Frequently Asked Questions
What is Orderly Network?
Orderly Network is a permissionless, omnichain liquidity layer focused on spot and perpetual trading for Web3. Built on the OP Stack, it offers a shared central limit orderbook and back-end infrastructure so developers can launch high-performance trading apps with deep, unified liquidity.
How does Orderly Network work?
Orderly Network operates through smart contracts deployed on the Ethereum blockchain. Users interact directly with the protocol via a web interface or wallet integration — no account creation or KYC is required. All operations are settled on-chain and are publicly verifiable.

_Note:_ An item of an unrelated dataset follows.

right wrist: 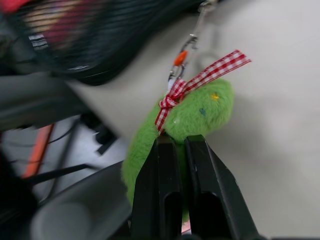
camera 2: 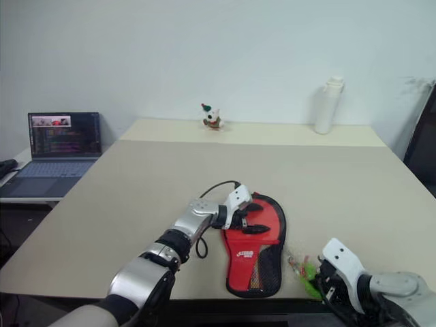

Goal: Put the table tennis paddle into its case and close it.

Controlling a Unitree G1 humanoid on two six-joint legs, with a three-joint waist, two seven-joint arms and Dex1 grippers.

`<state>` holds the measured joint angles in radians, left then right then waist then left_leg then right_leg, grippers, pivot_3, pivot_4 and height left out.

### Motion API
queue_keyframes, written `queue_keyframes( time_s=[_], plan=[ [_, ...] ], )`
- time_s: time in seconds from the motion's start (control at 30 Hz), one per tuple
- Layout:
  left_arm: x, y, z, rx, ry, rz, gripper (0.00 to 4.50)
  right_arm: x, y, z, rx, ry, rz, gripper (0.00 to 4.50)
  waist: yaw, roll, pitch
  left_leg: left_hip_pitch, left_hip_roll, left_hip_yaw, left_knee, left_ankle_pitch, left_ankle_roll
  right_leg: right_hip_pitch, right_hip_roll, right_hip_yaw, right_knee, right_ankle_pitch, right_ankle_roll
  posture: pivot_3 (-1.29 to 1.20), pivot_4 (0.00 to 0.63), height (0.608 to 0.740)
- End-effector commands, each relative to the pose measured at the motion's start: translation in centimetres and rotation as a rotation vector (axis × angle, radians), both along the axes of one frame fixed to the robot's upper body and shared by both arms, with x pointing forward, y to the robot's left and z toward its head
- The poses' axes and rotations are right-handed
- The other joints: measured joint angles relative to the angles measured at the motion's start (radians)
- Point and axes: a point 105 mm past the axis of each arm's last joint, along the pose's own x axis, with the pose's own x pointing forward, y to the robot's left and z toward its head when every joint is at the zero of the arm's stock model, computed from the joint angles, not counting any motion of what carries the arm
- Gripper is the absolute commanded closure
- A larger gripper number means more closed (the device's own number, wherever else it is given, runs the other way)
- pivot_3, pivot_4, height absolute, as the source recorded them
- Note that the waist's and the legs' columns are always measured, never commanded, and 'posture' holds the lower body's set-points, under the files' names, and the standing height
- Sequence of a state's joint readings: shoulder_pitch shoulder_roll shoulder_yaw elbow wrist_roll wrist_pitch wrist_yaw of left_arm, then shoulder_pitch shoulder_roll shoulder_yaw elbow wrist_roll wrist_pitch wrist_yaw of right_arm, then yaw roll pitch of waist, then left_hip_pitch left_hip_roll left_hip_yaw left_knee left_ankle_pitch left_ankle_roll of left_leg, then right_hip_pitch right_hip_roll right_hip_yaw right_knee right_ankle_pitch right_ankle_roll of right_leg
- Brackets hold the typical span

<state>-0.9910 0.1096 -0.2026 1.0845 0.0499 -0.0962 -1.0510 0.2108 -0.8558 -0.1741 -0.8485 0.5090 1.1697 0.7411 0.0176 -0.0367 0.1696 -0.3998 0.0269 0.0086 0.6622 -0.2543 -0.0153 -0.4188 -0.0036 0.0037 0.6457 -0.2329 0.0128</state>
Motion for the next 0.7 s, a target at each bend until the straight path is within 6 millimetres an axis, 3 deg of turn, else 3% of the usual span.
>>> queue_keyframes(
  time_s=[0.03,0.43,0.7],
  plan=[
    [-0.3,0.4,-1.8,0.057,0.040,0.019,0.33,-2.3,1.6,0.0,0.054,0.080,0.079,4.46,0.000,0.000,0.000,0.000,0.000,0.000,0.000,0.000,0.000,0.000,0.000,0.000,0.000,0.000,0.000,0.00,0.150,0.740],
    [-0.3,0.2,-2.0,0.058,0.039,0.032,0.33,-6.5,4.1,0.3,0.172,0.208,0.222,4.46,-0.003,0.000,0.000,0.004,0.001,-0.005,0.000,0.000,0.000,0.006,0.000,-0.010,-0.001,0.001,0.001,0.00,0.150,0.740],
    [-0.4,0.0,-2.0,0.054,0.043,0.025,0.33,-5.2,3.8,-0.3,0.160,0.178,0.183,4.46,-0.003,0.000,0.000,0.005,0.001,-0.006,0.001,0.000,0.000,0.008,-0.001,-0.012,-0.001,0.001,0.001,0.00,0.150,0.740]
  ],
)
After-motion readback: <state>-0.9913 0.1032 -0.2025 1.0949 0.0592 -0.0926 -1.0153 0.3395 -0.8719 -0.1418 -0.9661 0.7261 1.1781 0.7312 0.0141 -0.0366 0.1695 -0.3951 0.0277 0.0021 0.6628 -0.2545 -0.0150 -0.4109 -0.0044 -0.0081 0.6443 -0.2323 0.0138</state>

Is Orderly Network safe to use?
Orderly Network has undergone smart contract audits and is among the more established protocols in DeFi. However, all DeFi protocols carry inherent risks including smart contract vulnerabilities, oracle failures, and liquidation risk. Users should only commit funds they can afford to lose and review the protocol's audit reports before participating.
What blockchain is Orderly Network built on?

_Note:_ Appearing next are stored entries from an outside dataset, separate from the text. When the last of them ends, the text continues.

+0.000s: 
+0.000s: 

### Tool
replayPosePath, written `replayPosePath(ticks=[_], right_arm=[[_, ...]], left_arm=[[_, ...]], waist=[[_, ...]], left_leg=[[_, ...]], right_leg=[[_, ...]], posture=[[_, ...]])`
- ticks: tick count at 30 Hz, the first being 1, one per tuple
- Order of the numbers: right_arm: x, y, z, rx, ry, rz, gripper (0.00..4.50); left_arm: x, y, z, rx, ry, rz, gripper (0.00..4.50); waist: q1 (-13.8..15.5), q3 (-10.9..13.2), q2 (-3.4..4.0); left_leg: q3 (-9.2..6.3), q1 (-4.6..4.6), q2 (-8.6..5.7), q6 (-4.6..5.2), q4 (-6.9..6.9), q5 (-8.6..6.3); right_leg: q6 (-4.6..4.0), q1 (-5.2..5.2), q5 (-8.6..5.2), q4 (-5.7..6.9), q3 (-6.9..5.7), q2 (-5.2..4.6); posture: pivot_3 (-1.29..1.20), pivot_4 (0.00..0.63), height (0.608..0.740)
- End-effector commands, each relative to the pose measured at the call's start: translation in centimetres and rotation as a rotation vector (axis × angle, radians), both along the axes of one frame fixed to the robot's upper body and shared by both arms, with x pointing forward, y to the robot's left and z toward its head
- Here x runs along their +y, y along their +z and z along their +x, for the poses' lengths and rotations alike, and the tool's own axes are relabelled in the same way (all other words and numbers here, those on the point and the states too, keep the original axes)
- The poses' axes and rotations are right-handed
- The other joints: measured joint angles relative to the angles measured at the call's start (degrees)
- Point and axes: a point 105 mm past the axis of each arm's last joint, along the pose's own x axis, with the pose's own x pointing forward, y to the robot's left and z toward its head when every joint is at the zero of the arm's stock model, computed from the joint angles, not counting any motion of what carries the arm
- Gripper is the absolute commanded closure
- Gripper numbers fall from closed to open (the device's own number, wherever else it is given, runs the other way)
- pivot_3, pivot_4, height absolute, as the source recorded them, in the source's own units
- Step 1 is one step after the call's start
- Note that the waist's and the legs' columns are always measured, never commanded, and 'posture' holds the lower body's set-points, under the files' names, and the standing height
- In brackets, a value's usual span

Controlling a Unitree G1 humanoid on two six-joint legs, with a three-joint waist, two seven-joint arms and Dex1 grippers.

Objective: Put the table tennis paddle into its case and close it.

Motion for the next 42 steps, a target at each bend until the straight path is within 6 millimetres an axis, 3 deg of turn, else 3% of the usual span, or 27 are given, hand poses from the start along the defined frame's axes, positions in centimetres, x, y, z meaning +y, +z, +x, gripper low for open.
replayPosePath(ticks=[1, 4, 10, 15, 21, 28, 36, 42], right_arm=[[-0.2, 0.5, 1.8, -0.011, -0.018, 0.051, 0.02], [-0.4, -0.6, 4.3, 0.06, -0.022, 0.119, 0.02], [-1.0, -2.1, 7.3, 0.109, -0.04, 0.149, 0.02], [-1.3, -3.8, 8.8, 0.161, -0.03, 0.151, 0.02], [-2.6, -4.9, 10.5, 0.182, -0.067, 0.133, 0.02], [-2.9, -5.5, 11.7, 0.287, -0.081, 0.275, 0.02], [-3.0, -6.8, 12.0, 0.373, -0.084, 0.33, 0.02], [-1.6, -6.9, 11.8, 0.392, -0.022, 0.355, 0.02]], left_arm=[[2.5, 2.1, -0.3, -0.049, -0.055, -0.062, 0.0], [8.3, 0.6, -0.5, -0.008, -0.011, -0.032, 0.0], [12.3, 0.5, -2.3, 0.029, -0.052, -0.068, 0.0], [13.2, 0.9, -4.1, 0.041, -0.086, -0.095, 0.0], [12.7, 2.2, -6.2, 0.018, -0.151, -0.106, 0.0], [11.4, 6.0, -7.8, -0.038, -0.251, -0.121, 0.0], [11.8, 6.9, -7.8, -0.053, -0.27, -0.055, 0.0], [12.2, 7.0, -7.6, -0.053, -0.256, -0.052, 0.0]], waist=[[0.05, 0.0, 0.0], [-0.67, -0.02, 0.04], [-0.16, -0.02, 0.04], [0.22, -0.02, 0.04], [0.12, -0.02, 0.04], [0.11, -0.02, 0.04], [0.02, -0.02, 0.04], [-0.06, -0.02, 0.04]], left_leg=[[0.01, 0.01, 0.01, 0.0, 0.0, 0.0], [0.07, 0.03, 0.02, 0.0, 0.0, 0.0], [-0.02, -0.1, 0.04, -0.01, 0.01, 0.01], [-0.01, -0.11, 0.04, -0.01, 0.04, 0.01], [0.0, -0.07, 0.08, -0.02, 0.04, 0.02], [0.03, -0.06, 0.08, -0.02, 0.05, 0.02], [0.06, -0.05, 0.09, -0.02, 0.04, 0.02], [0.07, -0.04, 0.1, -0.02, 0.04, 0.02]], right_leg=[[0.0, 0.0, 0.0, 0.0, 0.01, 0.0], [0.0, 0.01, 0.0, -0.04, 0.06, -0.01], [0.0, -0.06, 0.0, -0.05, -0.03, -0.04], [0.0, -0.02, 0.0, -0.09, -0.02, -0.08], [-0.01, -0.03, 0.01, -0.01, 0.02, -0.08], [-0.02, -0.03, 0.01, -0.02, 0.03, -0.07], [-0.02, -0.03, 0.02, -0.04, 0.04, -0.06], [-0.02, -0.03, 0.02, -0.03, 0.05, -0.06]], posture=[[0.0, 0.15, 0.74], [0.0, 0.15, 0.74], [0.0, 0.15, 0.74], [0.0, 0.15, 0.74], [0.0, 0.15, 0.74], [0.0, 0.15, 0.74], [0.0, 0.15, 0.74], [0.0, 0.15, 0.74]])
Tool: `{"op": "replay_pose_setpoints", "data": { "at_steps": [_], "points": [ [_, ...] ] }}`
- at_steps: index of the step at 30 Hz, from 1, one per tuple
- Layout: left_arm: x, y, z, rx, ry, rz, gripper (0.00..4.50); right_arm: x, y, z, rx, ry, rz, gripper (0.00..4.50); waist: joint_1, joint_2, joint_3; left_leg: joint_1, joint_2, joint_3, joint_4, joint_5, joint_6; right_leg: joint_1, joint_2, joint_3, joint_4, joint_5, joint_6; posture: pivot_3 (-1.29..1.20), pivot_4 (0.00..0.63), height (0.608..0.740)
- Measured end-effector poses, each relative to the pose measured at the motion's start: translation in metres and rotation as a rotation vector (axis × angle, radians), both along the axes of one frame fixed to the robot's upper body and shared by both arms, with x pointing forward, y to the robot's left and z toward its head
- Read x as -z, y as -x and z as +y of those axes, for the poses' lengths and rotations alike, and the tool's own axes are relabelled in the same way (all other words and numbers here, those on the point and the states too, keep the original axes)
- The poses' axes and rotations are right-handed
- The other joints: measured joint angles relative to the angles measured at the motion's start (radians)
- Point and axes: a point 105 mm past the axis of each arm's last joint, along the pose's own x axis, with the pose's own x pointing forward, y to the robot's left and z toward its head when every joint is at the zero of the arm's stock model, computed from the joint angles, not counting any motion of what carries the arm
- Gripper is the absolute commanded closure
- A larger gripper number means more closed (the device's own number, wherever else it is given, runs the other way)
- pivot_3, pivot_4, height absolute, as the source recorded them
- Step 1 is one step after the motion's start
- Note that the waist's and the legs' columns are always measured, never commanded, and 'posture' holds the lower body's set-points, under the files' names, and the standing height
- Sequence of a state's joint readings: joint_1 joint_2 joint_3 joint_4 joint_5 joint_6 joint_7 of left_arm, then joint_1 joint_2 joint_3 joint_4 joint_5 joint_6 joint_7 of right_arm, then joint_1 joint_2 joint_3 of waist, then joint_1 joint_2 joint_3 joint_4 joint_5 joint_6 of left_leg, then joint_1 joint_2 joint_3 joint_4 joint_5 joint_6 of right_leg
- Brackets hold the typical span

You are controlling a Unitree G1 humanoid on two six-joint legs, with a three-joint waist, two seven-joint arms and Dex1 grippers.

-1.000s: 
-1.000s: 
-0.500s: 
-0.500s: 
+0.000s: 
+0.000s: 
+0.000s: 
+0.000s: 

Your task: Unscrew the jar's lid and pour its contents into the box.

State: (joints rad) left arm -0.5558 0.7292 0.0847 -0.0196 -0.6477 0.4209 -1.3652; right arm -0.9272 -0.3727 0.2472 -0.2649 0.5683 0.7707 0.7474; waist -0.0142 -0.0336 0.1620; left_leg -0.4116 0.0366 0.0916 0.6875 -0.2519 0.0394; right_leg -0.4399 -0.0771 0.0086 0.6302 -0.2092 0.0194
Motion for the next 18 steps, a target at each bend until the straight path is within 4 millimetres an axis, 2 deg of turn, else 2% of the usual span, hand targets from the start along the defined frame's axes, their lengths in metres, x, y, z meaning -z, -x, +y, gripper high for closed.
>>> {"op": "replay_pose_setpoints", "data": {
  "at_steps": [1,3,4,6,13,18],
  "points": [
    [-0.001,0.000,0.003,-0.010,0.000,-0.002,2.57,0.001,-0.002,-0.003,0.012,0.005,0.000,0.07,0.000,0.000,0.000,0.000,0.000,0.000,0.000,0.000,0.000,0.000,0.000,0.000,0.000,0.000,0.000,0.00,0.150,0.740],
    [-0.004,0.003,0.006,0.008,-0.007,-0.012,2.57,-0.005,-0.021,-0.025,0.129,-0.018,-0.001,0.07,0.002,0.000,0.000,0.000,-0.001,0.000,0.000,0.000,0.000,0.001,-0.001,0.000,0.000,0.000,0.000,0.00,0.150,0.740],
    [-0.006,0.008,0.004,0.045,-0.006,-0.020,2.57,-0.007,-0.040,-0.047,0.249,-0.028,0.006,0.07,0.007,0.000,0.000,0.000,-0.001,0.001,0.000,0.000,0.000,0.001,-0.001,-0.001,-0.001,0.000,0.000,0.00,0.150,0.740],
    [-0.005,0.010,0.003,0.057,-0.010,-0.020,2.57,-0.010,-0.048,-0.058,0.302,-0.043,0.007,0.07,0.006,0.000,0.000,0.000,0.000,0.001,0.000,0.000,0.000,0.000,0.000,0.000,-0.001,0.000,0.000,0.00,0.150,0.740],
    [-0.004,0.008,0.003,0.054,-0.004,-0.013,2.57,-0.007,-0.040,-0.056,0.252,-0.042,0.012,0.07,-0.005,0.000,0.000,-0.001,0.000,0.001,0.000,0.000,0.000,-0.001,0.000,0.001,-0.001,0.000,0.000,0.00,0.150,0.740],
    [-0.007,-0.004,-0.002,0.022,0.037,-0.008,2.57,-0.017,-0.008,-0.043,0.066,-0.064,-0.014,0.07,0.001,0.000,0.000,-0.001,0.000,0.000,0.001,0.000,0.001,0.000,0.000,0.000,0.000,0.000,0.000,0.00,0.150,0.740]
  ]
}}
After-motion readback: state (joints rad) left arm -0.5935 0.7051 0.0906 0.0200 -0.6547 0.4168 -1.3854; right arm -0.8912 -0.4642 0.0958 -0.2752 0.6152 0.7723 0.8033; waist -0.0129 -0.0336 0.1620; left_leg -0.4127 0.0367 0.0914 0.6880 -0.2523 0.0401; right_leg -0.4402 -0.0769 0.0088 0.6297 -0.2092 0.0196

Orderly Network is primarily deployed on Ethereum. Many leading DeFi protocols are also expanding to Layer-2 networks such as Arbitrum, Optimism, and Base to reduce transaction costs and improve throughput.

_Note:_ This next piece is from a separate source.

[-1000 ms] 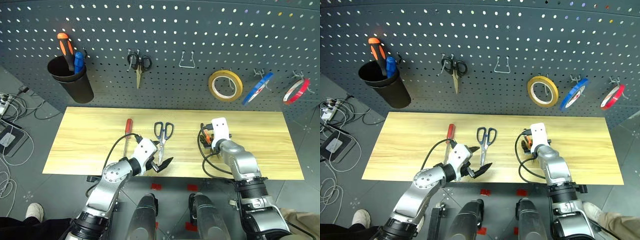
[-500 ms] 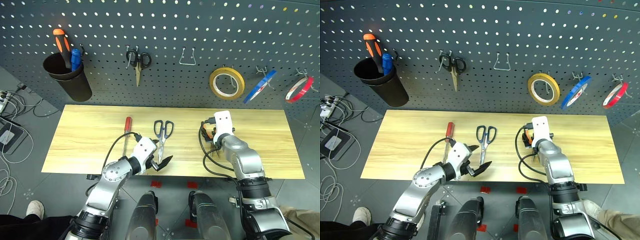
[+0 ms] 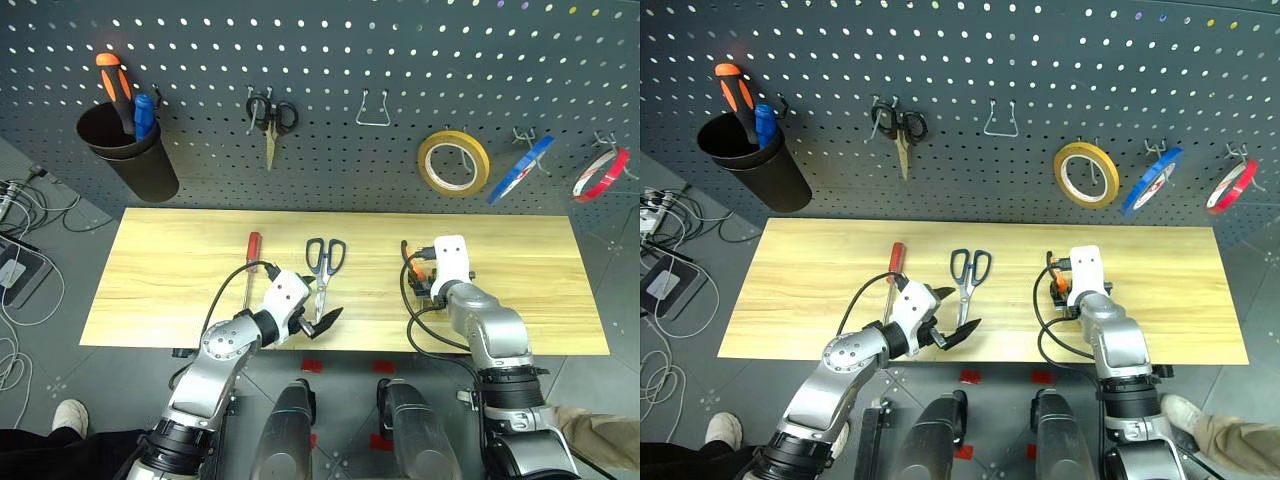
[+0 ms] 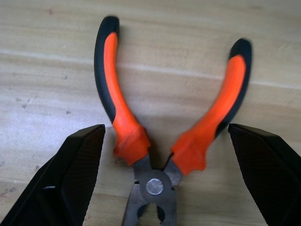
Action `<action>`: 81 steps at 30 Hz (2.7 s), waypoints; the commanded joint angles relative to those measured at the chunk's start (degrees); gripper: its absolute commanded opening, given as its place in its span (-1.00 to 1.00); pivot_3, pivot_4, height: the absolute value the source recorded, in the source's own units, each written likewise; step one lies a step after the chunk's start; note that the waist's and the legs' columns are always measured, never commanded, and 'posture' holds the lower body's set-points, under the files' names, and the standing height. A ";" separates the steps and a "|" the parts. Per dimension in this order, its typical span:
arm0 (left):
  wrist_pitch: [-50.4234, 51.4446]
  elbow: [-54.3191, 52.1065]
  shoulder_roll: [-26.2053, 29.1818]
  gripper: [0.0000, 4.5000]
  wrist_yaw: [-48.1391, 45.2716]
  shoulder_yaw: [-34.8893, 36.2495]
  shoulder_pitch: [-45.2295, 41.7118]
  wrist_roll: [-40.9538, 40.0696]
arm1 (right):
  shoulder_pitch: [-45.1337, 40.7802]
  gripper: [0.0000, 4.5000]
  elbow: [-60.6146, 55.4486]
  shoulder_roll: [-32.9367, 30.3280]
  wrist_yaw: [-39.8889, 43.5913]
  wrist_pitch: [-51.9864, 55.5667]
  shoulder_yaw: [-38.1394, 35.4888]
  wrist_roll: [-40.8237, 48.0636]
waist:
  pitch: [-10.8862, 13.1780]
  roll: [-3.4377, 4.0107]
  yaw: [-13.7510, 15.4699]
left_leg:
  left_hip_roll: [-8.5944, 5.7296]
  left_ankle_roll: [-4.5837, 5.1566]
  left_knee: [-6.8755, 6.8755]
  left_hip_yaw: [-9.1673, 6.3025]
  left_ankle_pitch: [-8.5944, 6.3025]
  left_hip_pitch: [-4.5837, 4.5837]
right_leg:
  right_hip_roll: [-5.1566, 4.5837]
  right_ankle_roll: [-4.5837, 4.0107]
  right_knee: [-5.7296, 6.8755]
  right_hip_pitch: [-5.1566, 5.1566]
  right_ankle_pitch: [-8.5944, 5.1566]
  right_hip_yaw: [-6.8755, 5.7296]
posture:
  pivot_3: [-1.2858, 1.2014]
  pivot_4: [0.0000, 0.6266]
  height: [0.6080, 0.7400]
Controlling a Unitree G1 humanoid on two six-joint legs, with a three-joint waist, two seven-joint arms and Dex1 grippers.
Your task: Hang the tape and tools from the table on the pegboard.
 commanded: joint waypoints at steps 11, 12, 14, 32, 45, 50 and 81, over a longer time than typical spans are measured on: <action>-0.40 -1.44 0.30 1.00 -0.28 0.37 0.48 -0.76 | -3.47 0.78 7.03 -1.63 1.33 -5.26 -0.69 -0.48 | 0.48 -0.01 0.02 | 0.01 0.00 -0.01 -0.01 0.00 0.01 | 0.00 0.00 0.01 0.00 0.00 0.00 | 0.18 0.40 1.00; -0.40 -1.45 0.30 1.00 -0.28 0.37 0.50 -0.77 | -3.62 0.65 7.20 -1.72 1.42 -5.52 -0.65 -0.45 | 0.54 -0.03 0.03 | 0.01 0.00 -0.01 -0.01 0.00 0.01 | 0.00 0.00 0.01 0.00 0.00 0.00 | 0.18 0.40 1.00; -0.44 -1.38 0.28 1.00 -0.26 0.36 0.45 -0.74 | -3.68 0.38 7.34 -1.84 1.54 -5.76 -0.51 -0.44 | 0.63 -0.05 0.06 | 0.01 0.00 -0.01 0.00 0.00 0.00 | 0.00 0.00 0.00 0.00 0.00 -0.01 | 0.19 0.39 1.00; -0.88 -0.87 -0.67 1.00 -0.55 -0.83 -0.64 -0.66 | -0.67 0.04 1.51 -11.94 14.55 -2.75 8.07 -0.79 | 0.89 -0.05 0.43 | 0.01 -0.01 -0.02 -0.02 0.01 -0.03 | 0.00 0.00 -0.06 0.00 0.00 -0.03 | 0.16 0.33 1.00; -0.64 -3.05 -2.67 1.00 -0.72 -3.14 -0.41 -0.77 | 3.54 0.04 0.18 -36.42 42.04 -17.59 22.86 -6.38 | 0.90 -0.11 1.18 | 0.03 -0.04 0.01 -0.03 0.02 -0.04 | -0.01 0.02 -0.11 0.04 0.00 -0.09 | 0.16 0.21 1.00; -0.97 -2.57 -3.00 1.00 -0.55 -3.43 -0.99 -0.64 | 1.92 0.04 2.71 -35.36 43.63 -20.44 23.65 -8.63 | 0.86 -0.17 1.26 | 0.03 -0.28 0.05 -0.05 0.16 -0.06 | -0.02 0.02 -0.12 0.06 0.01 -0.14 | 0.16 0.16 1.00; 21.01 -27.88 -0.77 1.00 6.12 10.52 1.68 -23.17 | 9.96 0.04 -31.62 -8.21 25.90 -10.25 0.91 7.21 | -7.41 -0.36 1.45 | -0.13 -0.64 -0.03 -0.03 0.36 -0.16 | -0.16 0.02 -0.22 0.13 0.01 -0.43 | 0.13 -0.61 1.00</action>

What are the risks of using Orderly Network?
Key risks include smart contract exploits, governance attacks, oracle manipulation, liquidity crises, and regulatory uncertainty. DeFi protocols are uninsured — losses from exploits are typically not recoverable. Always review audits and understand the mechanism before depositing funds.
How do I get started with Orderly Network?
To use Orderly Network, you need a self-custody wallet (such as MetaMask or Rabby), ETH for gas fees, and the relevant tokens for the action you want to perform. Visit the official protocol interface, connect your wallet, and follow the on-screen steps. Start with a small amount to familiarise yourself with the UX.
What token does Orderly Network use?
Orderly Network typically has a native governance token that allows holders to vote on protocol parameters, fee structures, and treasury allocations. Check the protocol's documentation for the current token ticker, total supply, and distribution schedule.
Who created Orderly Network?
Orderly Network was founded by a team of blockchain developers and DeFi researchers. The protocol is typically governed by a decentralised autonomous organisation (DAO), meaning ongoing development and parameter changes are decided collectively by token holders rather than a central company.
What is the total value locked (TVL) in Orderly Network?
Orderly Network's TVL fluctuates with market conditions and can be tracked in real time on DeFiLlama (defillama.com). TVL measures the total value of assets deposited into the protocol and is a key indicator of user confidence and liquidity depth.
How does Orderly Network compare to other DeFi protocols?
Orderly Network is differentiated by its specific mechanism, fee structure, and supported assets. Comparing protocols should include factors such as audited security posture, capital efficiency, governance maturity, cross-chain availability, and historical uptime. DeFiLlama and Dune Analytics provide side-by-side comparative data.